* [Your task] List, from the lines below, each one with "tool" in it.

Extracted records: Begin

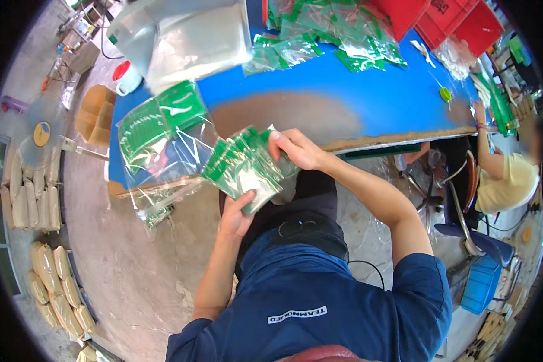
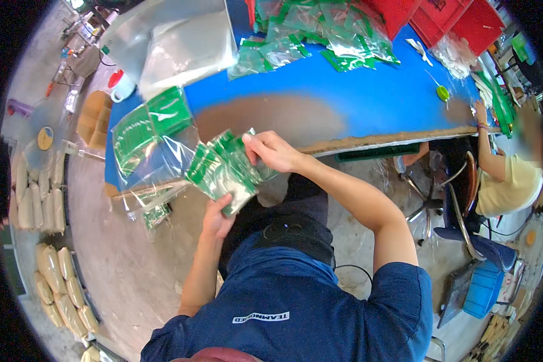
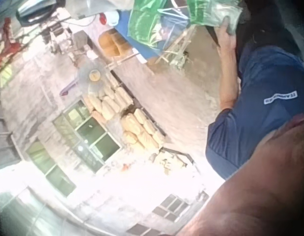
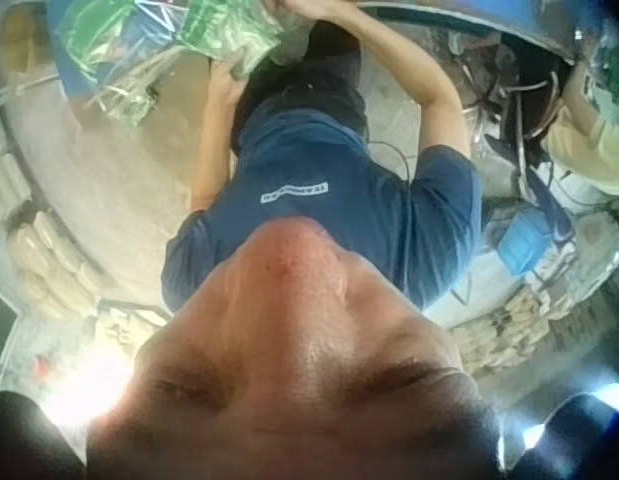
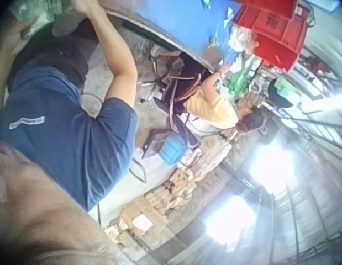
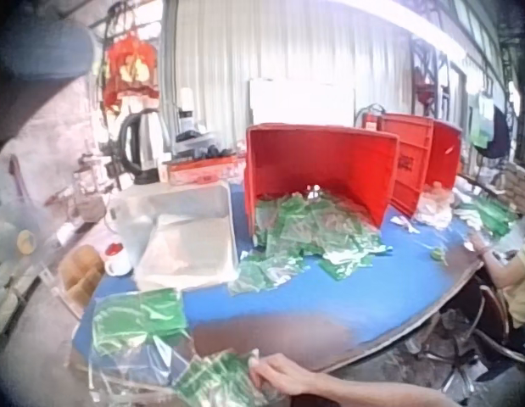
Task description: The person packages green packages and silver packages into plastic bags by hand.
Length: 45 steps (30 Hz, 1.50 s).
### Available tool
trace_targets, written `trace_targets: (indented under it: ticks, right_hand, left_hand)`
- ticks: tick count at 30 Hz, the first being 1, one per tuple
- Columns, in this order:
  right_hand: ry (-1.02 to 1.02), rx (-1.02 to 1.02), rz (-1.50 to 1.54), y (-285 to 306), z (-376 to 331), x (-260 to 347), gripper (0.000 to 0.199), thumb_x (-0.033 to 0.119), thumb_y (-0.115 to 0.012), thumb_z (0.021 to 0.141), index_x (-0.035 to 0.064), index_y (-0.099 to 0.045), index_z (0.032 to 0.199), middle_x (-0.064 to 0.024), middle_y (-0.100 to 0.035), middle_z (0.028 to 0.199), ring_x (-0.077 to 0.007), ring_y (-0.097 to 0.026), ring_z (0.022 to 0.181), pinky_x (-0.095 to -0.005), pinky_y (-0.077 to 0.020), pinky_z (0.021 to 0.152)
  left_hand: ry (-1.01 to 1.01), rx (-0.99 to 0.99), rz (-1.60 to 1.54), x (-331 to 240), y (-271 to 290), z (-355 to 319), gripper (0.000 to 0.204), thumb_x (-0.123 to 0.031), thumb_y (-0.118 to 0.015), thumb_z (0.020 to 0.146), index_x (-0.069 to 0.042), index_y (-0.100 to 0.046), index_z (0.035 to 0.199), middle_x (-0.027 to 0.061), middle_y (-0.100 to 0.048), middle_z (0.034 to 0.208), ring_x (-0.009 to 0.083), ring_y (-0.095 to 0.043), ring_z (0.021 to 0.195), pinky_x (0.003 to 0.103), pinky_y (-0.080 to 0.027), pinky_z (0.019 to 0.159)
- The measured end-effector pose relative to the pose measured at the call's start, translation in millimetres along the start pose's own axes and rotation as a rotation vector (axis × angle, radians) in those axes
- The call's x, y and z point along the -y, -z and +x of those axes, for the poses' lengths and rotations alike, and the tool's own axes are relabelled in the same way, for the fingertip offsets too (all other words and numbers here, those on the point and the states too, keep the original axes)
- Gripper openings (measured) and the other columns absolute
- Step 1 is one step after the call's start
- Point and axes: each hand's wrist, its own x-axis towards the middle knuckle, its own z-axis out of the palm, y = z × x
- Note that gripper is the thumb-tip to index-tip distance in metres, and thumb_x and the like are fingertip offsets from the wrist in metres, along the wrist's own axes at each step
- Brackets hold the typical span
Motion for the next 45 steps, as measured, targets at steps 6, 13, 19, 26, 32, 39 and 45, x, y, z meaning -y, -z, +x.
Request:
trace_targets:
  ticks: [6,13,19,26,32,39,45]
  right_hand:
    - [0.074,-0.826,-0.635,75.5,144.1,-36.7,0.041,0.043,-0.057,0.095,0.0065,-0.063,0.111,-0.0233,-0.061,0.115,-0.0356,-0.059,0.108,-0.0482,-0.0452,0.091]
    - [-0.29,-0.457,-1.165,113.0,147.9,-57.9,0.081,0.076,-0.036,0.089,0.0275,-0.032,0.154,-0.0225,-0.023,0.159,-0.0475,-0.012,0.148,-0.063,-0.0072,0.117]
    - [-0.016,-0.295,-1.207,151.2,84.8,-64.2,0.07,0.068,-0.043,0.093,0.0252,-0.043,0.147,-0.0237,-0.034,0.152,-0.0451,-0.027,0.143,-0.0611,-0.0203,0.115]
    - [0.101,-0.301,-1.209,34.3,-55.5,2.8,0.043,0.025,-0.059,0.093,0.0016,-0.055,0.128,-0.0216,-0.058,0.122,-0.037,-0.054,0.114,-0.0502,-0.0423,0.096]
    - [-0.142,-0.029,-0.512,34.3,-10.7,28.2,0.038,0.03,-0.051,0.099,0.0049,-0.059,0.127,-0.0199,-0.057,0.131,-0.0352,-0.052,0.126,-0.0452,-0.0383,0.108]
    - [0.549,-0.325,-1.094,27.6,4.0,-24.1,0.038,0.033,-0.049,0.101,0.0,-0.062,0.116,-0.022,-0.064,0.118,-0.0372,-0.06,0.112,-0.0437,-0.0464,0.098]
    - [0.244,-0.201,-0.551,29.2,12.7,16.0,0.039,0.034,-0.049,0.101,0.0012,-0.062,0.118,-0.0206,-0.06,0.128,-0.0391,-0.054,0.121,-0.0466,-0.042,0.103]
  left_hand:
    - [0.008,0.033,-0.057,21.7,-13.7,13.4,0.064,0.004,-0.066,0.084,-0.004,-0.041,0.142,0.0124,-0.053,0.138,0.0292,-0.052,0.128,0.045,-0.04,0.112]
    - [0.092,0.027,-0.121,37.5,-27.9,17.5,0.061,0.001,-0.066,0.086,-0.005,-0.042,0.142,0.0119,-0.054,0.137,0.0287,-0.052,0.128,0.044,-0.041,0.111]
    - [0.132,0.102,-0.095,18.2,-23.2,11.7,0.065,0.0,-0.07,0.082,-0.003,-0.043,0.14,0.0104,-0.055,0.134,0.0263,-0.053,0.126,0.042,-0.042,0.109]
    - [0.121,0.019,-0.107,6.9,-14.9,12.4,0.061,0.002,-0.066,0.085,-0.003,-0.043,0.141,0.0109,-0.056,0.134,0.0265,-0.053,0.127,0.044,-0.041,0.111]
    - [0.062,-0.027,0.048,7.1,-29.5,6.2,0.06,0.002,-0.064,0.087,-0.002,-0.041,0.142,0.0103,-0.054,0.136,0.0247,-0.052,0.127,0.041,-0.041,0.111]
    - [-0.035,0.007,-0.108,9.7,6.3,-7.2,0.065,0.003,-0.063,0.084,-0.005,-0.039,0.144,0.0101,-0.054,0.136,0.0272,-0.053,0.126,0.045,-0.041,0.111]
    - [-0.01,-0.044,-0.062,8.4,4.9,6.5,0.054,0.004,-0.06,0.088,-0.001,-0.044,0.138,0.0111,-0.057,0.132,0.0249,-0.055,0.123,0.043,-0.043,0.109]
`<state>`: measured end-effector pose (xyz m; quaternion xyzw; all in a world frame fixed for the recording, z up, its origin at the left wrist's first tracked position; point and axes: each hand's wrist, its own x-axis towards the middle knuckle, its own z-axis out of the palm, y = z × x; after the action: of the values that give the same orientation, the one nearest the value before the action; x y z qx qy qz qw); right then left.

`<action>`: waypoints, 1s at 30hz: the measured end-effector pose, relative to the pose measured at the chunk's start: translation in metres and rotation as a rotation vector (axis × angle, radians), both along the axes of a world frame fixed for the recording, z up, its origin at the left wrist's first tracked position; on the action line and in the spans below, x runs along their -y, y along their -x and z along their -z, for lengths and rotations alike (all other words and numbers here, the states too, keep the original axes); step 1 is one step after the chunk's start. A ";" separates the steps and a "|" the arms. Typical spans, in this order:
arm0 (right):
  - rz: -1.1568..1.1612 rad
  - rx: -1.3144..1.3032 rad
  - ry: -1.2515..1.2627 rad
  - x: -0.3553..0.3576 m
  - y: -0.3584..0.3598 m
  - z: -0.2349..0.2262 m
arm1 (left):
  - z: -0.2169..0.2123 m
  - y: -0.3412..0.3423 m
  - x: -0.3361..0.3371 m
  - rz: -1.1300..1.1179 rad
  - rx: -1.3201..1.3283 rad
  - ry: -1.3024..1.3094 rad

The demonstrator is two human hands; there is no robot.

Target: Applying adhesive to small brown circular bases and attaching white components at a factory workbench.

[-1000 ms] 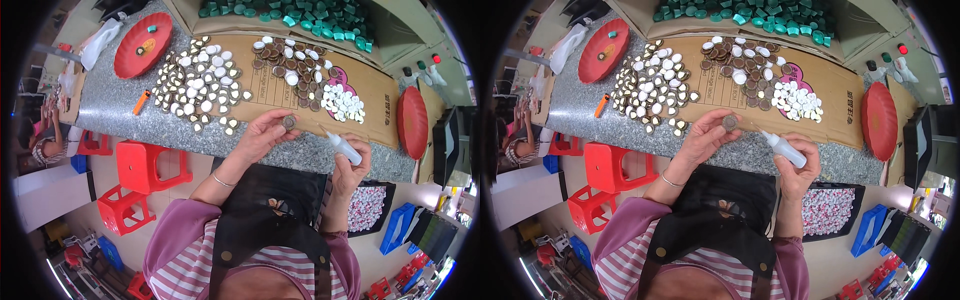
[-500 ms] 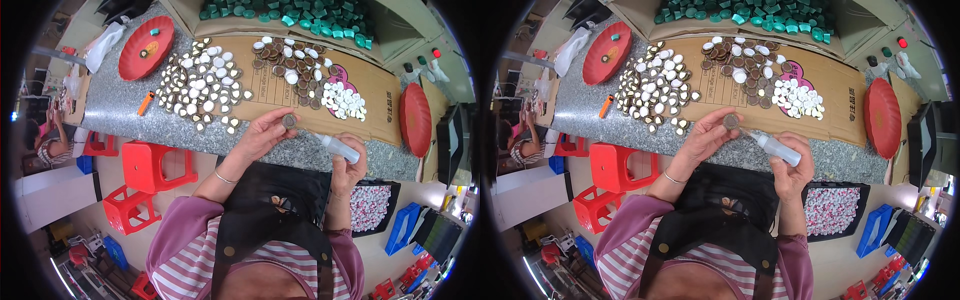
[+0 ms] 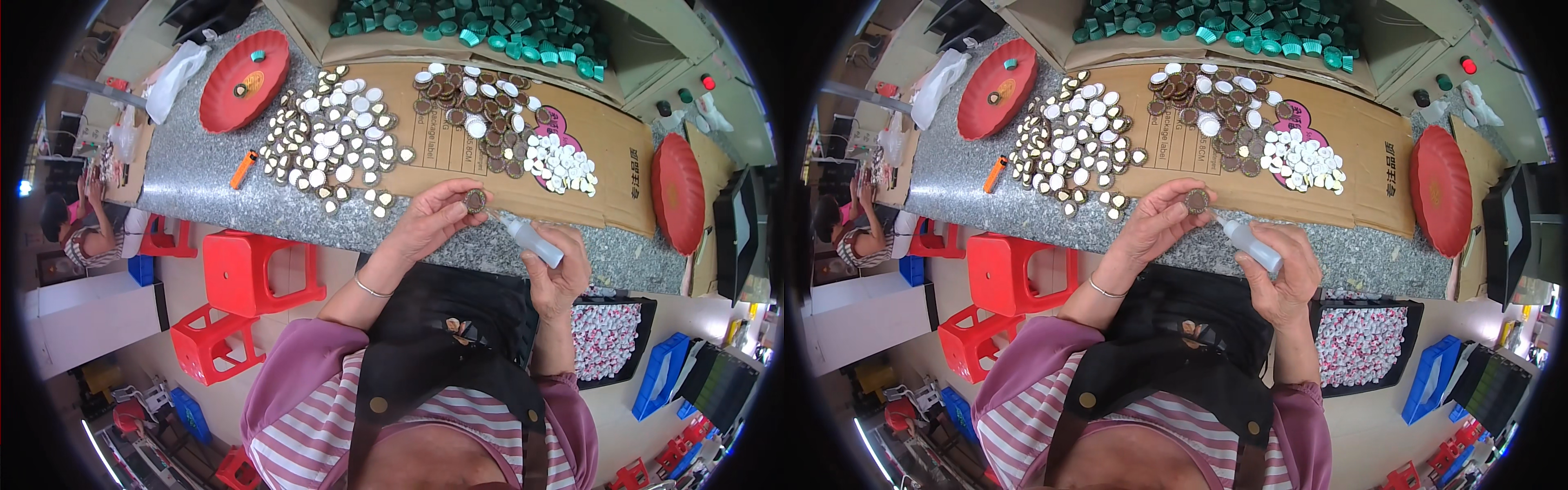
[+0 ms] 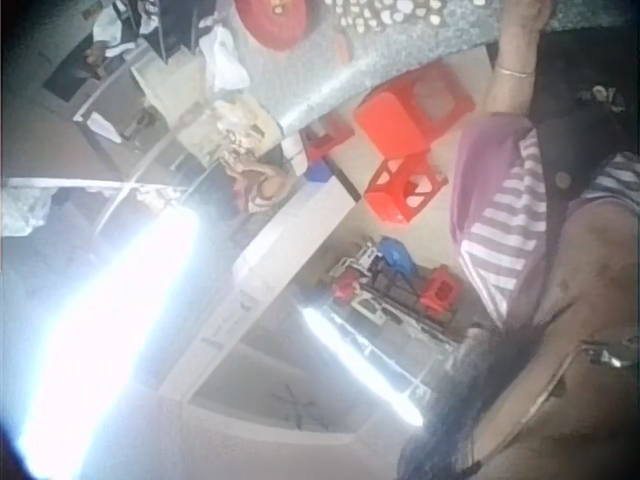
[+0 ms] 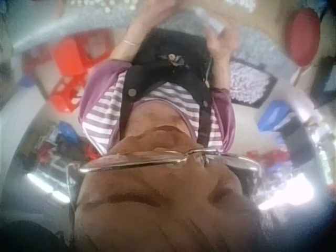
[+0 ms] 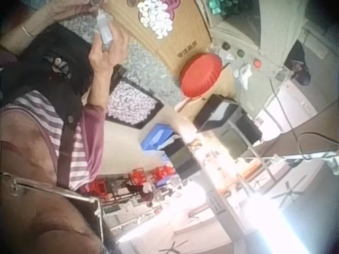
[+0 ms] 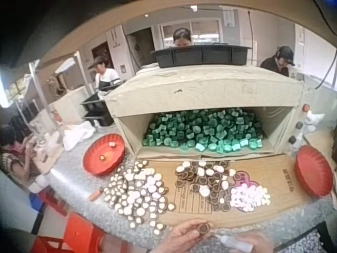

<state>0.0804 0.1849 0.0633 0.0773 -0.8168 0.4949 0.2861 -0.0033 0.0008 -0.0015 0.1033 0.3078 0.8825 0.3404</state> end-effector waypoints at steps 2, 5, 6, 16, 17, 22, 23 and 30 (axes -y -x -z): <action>0.001 0.000 -0.018 0.000 0.001 -0.001 | 0.000 0.000 0.000 0.001 -0.009 0.002; -0.008 -0.008 -0.034 0.002 0.002 -0.002 | -0.001 0.000 -0.001 0.000 -0.028 0.008; -0.011 -0.003 -0.040 0.002 0.002 -0.002 | -0.001 0.000 -0.001 0.001 -0.036 0.011; -0.032 0.001 -0.068 0.003 0.004 -0.002 | -0.001 -0.001 -0.002 0.004 -0.028 0.019; -0.032 0.001 -0.067 0.002 0.004 -0.002 | 0.000 -0.001 -0.002 0.006 -0.029 0.022; -0.039 0.009 -0.077 0.003 0.005 -0.002 | 0.000 -0.001 -0.001 0.014 -0.027 0.025; -0.038 0.010 -0.077 0.003 0.005 -0.002 | -0.001 -0.001 -0.002 0.014 -0.028 0.027; -0.036 0.015 -0.057 0.003 0.005 -0.001 | -0.001 -0.001 -0.001 0.027 -0.031 0.029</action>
<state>0.0751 0.1822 0.0640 0.0963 -0.8313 0.4770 0.2685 -0.0023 0.0017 -0.0004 0.1159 0.3244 0.8716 0.3489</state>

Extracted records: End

* [Your response]
### Available tool
- The call's x, y and z point along the -y, -z and +x of those axes, for the poses' lengths and rotations alike, and the tool's own axes are relabelled in the same way, for the fingertip offsets too (all other words and numbers here, those on the point and the states too, keep the original axes)

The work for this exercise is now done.